Collected data entries |
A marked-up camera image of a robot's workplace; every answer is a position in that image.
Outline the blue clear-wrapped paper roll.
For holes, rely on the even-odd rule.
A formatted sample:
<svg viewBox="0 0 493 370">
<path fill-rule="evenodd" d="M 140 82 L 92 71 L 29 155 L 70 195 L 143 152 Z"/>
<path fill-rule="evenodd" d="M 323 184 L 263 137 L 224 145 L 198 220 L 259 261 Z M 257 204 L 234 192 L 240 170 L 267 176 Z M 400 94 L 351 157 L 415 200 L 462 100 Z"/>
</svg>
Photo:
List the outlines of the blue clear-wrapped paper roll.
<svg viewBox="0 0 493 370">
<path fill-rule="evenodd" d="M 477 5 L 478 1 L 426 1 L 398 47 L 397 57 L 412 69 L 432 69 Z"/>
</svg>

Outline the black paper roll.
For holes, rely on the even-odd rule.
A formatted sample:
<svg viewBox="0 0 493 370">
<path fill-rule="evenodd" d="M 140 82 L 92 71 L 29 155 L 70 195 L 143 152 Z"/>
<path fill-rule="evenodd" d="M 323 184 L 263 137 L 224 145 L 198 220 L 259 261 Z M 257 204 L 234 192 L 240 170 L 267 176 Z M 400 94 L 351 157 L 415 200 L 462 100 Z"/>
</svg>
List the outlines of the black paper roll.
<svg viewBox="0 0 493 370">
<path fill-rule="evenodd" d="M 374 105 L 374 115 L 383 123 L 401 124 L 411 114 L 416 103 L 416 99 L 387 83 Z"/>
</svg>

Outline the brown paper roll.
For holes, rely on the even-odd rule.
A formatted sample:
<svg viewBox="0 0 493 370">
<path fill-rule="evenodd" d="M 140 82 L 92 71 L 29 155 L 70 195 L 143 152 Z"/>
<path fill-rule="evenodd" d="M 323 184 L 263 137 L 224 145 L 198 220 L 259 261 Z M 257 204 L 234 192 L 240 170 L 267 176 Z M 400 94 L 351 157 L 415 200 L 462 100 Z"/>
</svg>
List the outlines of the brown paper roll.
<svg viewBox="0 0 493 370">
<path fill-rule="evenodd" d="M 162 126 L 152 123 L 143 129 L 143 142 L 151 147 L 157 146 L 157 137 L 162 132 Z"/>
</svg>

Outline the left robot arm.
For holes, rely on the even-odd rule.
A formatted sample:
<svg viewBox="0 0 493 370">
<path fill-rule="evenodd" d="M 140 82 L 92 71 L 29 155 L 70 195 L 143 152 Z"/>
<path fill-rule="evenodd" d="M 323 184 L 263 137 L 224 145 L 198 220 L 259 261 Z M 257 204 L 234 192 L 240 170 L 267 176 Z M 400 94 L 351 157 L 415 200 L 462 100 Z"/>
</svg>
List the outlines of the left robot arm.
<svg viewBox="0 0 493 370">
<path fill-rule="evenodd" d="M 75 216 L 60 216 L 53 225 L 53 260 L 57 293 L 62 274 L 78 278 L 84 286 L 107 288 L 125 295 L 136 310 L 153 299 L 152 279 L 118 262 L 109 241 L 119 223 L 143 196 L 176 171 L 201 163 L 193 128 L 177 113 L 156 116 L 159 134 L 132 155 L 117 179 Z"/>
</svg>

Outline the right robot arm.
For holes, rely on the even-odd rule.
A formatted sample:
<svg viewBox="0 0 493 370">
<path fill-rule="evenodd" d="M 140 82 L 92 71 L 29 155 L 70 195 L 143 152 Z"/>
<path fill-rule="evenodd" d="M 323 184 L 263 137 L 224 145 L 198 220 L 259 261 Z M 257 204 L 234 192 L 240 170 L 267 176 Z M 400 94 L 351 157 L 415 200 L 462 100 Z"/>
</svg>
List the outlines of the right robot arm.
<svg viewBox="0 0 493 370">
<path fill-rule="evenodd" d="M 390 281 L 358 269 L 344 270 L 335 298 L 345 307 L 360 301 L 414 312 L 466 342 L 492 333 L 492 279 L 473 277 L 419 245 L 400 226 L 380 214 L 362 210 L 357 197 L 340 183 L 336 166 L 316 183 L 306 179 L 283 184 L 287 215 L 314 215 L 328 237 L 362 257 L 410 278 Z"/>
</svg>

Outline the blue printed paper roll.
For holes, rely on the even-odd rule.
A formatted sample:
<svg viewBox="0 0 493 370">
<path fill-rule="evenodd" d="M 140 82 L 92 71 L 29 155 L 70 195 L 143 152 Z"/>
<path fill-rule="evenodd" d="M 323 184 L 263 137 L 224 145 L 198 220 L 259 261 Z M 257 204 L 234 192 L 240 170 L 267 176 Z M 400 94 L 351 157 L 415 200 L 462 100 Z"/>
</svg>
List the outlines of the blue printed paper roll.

Exercise description |
Every line that contains the string "printed" should be copied from the entries.

Solution for this task |
Outline the blue printed paper roll.
List the outlines of the blue printed paper roll.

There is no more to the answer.